Elderly person

Sitting there alone at your table

So quietly, so still, so evidently thoughtful,

Gazing out the window

Not at distance but at…years?

You are but one of several oldsters here this morning

Each sitting alone, having breakfast alone,

Not looking at the others.

Will I be one of you in ten or fifteen years?

Or tomorrow?

Who are you?

I see now that you are a woman

Of late sixties or more;

I couldn’t even discern your gender

Until I saw your lipstick;

Your too-short thinning gray hair

And craggy face and large frame

And slacks and sweater with padded elbows

Gives you that certain genderless look,

So I bid you a silent apology

For being at first unable to credit you

With your most essential self, your gender;

Until that was clear you could have been

One of those aging, lost, college professors

Or a suburban recluse, anonymous now in retirement;

Having recognized your sex I wonder

Are you a farmer’s widow now living in town

Waiting to die? Where is your family?

Why are you here having breakfast alone at Hardees?

Breakfast ought to be a social time,

Shared with at least…somebody.

Who are you?

What are you thinking of

As you sit there so quietly, hardly moving

No breakfast in front of you?

Did you already finish and bus your own table

To the trash bin according to fast food joint custom

Before I got here, or

Are you being reflective and alone

Before you decide to go order?

What are you thinking of?

Does your mind go back over years

To memories of children born and reared

And now scattered across faraway states?

To some long ago lover who would have thrilled you

If you had not, now to your regret,

Said No, holding to some Puritan ethic

That seemed important at the time?

Or are you just wondering

How to pay your heating bill this winter?

What are you thinking of?

Who were you? Who are you now?

Ah, how easily we misperceive and misjudge

For I see now an elderly man is joining you

Obviously your man, presumably your husband

Because he joins you with that easy

Coming together without words or acknowledgement

That is a product of taking each other’s presence

For granted over many, many years.

He walks with a jaunty gait for an old fellow,

Moving light and sure on the long legs

That support his ample belly.

He has good humor creases around his mouth and eyes.

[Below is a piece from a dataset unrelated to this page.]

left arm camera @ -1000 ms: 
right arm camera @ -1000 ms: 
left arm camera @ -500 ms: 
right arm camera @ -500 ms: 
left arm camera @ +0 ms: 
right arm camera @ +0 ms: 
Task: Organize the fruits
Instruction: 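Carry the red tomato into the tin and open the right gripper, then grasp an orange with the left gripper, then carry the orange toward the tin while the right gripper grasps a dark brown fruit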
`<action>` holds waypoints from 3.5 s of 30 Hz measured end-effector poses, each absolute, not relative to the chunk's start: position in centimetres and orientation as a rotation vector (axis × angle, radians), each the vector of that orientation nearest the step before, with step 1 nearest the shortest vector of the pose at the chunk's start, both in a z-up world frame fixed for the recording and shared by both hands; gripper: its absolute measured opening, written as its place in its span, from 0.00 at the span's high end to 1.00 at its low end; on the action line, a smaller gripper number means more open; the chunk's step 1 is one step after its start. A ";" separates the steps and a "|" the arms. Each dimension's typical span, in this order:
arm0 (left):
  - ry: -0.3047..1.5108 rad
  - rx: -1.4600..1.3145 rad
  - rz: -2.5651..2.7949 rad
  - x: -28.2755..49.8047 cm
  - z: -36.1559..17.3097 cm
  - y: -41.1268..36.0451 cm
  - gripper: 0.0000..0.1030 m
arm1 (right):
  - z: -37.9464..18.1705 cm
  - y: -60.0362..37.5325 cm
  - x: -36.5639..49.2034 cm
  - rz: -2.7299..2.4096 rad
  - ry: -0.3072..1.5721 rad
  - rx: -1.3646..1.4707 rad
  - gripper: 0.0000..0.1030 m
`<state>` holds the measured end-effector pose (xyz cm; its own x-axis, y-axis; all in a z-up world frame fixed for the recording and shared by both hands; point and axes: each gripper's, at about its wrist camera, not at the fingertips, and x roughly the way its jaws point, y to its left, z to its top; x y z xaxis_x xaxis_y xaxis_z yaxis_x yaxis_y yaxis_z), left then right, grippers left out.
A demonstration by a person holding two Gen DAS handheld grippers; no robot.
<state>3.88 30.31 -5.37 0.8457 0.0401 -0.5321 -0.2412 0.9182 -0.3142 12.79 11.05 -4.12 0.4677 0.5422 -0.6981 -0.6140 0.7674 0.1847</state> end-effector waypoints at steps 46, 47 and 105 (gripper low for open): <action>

Seeing him tells me so much more about you.

Wasn’t he always the tease, the dynamic rascal,

And you always the serious one, the still water?

You seemed so alone only because he wasn’t with you,

Because he took so long getting here with your breakfast

Because the fast food line was long this morning

With old and young and families and people alone.

There is no telling how many happy and sad memories

You and he share, going back over the long years

Of your lives together.

How presumptuous and how very mistaken

Were my earlier perceptions and speculations about you.

Now that I perceive the truth

(or am I still presumptuously missing it?)

I wonder a whole new, different set of questions

About you and he in your presumed lifetime together;

I wonder about your youth, your courtship,

Your early childrearing years together,

Your mutual lifestyle and occupation and where you live…

Until, wisely, I decide to stop it altogether,

To cease my silent intrusions on your deserved privacy;

Go on, share your quiet private breakfast together.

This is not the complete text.